Stored items from a collection
◆ ◆ ◆

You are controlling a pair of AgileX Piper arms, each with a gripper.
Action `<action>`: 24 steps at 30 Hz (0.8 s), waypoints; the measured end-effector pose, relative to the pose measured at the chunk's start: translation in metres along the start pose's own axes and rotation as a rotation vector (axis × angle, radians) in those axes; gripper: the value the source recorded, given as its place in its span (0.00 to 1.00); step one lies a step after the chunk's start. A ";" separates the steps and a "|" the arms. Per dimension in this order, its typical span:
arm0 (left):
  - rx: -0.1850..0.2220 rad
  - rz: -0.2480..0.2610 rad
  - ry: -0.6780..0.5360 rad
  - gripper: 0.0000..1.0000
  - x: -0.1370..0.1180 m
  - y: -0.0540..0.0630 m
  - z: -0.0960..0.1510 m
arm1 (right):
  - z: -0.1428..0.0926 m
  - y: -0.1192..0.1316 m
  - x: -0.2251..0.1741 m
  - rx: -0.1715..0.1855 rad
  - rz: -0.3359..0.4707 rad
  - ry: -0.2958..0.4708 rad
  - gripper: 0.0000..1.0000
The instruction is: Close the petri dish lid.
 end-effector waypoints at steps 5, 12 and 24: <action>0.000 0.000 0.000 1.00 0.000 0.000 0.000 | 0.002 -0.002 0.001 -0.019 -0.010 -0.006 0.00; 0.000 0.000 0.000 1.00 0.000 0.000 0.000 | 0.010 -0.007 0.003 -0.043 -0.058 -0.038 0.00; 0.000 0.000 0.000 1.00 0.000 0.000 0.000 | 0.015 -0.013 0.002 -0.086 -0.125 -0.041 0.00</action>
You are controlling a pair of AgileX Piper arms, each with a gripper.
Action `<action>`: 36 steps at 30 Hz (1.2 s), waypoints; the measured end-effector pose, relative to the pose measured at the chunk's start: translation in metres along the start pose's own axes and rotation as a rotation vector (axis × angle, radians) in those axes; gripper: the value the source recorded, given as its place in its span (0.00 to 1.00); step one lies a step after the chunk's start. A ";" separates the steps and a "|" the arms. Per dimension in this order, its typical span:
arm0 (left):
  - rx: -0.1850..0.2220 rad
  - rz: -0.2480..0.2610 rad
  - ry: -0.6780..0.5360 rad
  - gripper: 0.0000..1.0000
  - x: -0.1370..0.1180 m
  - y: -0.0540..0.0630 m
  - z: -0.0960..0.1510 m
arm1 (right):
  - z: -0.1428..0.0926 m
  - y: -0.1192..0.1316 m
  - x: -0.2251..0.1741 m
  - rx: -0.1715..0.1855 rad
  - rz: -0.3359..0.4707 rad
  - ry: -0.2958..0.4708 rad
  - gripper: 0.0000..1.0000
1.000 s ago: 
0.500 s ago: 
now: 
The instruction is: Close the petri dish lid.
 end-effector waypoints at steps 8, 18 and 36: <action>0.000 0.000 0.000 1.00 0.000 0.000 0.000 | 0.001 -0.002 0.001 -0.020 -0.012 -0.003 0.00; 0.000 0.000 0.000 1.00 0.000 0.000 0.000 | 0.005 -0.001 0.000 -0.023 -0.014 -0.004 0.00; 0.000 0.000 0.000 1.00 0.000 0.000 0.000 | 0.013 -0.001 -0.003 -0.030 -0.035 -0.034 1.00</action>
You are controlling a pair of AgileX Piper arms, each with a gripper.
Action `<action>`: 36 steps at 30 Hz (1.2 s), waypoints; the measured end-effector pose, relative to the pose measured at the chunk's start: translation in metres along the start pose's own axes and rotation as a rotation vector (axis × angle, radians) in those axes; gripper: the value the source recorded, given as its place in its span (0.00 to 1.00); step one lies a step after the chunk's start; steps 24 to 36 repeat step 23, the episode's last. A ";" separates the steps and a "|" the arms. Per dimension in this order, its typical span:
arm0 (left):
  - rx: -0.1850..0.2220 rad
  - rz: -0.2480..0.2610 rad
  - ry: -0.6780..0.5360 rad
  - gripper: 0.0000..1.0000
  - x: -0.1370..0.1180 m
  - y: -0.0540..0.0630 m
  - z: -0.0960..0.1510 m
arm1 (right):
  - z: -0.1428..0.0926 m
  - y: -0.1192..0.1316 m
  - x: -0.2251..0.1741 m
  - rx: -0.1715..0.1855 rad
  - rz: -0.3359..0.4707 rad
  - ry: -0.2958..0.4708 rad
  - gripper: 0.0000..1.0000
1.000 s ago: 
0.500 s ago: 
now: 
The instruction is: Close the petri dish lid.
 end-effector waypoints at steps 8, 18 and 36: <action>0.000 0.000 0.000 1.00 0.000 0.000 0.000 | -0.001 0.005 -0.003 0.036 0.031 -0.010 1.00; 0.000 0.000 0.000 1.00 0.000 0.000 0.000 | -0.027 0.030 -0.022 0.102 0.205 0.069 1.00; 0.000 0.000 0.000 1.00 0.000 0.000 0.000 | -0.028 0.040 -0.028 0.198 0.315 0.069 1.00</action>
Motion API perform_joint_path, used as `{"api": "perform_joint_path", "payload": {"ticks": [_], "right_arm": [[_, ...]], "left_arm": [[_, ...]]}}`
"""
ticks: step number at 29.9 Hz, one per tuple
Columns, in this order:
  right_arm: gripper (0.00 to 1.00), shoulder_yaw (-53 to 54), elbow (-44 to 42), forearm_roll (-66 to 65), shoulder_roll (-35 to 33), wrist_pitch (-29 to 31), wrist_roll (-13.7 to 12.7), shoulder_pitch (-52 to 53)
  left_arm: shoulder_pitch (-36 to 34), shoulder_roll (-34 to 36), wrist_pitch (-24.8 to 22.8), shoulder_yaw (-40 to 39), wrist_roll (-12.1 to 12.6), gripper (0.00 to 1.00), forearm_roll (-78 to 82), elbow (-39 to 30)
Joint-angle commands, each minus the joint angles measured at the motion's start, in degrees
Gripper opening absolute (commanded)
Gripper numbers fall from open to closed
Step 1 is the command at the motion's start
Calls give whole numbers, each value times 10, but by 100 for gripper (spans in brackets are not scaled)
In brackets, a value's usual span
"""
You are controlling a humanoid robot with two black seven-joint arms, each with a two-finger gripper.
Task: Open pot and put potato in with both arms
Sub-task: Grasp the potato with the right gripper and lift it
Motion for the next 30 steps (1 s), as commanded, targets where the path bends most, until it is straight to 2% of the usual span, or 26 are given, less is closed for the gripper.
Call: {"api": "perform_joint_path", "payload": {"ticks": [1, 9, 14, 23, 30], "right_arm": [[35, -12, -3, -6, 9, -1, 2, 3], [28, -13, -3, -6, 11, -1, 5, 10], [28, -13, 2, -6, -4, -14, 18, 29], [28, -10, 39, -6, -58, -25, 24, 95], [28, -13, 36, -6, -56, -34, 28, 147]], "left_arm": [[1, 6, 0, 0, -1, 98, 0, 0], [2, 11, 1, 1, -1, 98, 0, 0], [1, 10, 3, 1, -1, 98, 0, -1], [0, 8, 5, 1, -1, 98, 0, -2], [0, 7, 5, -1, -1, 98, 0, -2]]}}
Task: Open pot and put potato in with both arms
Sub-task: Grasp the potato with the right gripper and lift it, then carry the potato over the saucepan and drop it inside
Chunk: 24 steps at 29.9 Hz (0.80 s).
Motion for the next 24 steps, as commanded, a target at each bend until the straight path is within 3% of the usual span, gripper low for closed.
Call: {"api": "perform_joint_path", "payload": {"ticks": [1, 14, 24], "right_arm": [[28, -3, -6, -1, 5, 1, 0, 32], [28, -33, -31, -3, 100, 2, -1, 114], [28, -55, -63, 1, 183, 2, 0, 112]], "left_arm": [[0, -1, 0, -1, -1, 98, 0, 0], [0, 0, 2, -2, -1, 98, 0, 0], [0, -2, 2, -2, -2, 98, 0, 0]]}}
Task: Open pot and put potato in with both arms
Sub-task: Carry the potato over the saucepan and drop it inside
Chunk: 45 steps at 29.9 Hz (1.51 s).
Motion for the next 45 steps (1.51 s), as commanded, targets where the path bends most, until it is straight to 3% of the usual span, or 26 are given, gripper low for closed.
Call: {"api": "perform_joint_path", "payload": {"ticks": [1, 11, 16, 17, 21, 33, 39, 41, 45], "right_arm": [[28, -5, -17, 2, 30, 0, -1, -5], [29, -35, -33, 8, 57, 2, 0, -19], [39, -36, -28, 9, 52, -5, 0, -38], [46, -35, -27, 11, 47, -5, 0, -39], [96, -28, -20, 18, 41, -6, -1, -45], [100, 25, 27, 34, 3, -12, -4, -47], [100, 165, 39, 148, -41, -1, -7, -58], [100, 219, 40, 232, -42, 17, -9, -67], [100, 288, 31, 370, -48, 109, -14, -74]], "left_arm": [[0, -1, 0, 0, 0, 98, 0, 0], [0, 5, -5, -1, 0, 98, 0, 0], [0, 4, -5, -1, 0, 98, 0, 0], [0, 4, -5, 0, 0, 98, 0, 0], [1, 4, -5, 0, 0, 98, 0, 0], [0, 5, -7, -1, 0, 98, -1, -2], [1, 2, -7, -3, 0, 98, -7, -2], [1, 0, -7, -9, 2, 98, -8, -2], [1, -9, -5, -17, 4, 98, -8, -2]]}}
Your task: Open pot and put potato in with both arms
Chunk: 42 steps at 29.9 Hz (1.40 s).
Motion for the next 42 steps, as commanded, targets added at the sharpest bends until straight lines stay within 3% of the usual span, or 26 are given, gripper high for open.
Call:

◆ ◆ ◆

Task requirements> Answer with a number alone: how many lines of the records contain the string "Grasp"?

Your solution> 2